Our Reviewers

Amal El-Mohtar is a Canadian-born child of the Mediterranean, and would have you believe that her longing for fruit in all seasons is in no way the result of her having compromised her virtue with goblin men. She's currently pursuing a PhD in English at the Cornwall campus of the University of Exeter, where, curled up in her tiny flat above a wine bar, she drinks copious amounts of tea, plays harp, and reads books. She also co-edits Goblin Fruit, an online quarterly devoted to fantastical poetry, with partner-in-crime Jessica P. Wick, and keeps a log of her day-to-day doings on her Livejournal.

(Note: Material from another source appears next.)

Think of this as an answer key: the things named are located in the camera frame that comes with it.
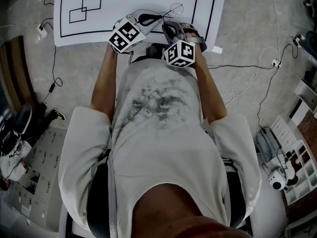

B. Haro was born and raised among the Lost Children of Rockdale County. Reformed English major from Emory University who has seen the pale light of the stacks; subsequently seduced into an MLIS program at Pitt, where he will study Archives. Semi-professional obsessive used book hoarder. Indiscriminate reader of neglected and forgotten authors, with a bent toward magically speculative existential fiction. Stepfather to two special needs dogs. An avid daydreamer & ardent procrastinator, he often hankers for orange juice & a more nuanced understanding of the Tipitaka.

Laurie Thayer is a writer and a reviewer. Her reviews have appeared online at Rambles.net where she is a staff writer/assistant editor. She spent her childhood searching for magic rings under rocks and fairies under flowers and behind trees. She now lives in western NY in an area sometimes referred to as the Enchanted Mountains with her husband, three cats, and a sixteen-legged burglar alarm (four big dogs).

Tanya Bresinsky Avakian was born on September 24, 1968 in Mesa, Arizona. Her parents, a mathematician and a librarian, came from Germany, with some Swedish and Estonian blood for which she blames her disposition. She moved with her parents to Bangor, Maine when she was six months old, and lived there for the next twenty years. Until she was six years old, she lived next door to Stephen King, who wasn't famous yet. She obtained degrees in history and religious studies from the University of Maine and Boston University, respectively, after which she got a degree in library science from the University of Oklahoma. She has lived in Boston, Nantucket, and Wilmington, Delaware, and worked in many science-related and rare books collections. Her first word, in German, was "squirrel." Make of that what you will. She is currently working on a novel that has been in her care since the Black Death, and hopes to have it finished before the next millennium. She is married to a physicist and finds science to contain much of the folklore of the present day, but isn't yet sure she's seen William Hale's elf.

Navah Wolfe was born and raised in New York. She works in children's publishing as an editorial assistant at a major publishing house. In the past, she has worked in a veterinary clinic of a zoo, in an independent children's bookstore, and on a rock climbing wall. She loves fairy tale tropes, Richard III, pennywhistling, Shakespeare, and beautiful weather. Lynette lives in Connecticut with her husband, an imaginary cat, and two stuffed walruses.

Deborah J. Brannon: jack of all trades, master of none, though ofttimes better than master of one. By day, she works on her Masters in English Literature at Georgia State University, developing a rhetoric for American mythology and exploring fairy tales along the way. By night and day, she writes fiction, creative nonfiction, and poetry. Her work has appeared in Scheherezade's Bequest, The Pedestal Magazine, and on her website, while reviews she has written have appeared at Green Man Review and Cabinet des Fées. In her (seemingly fictional) time off, she dabbles in photography and is a fledgling jewelry-maker. She lives in Kennesaw, Georgia, with her personal historian-cum-husband and two singular cats.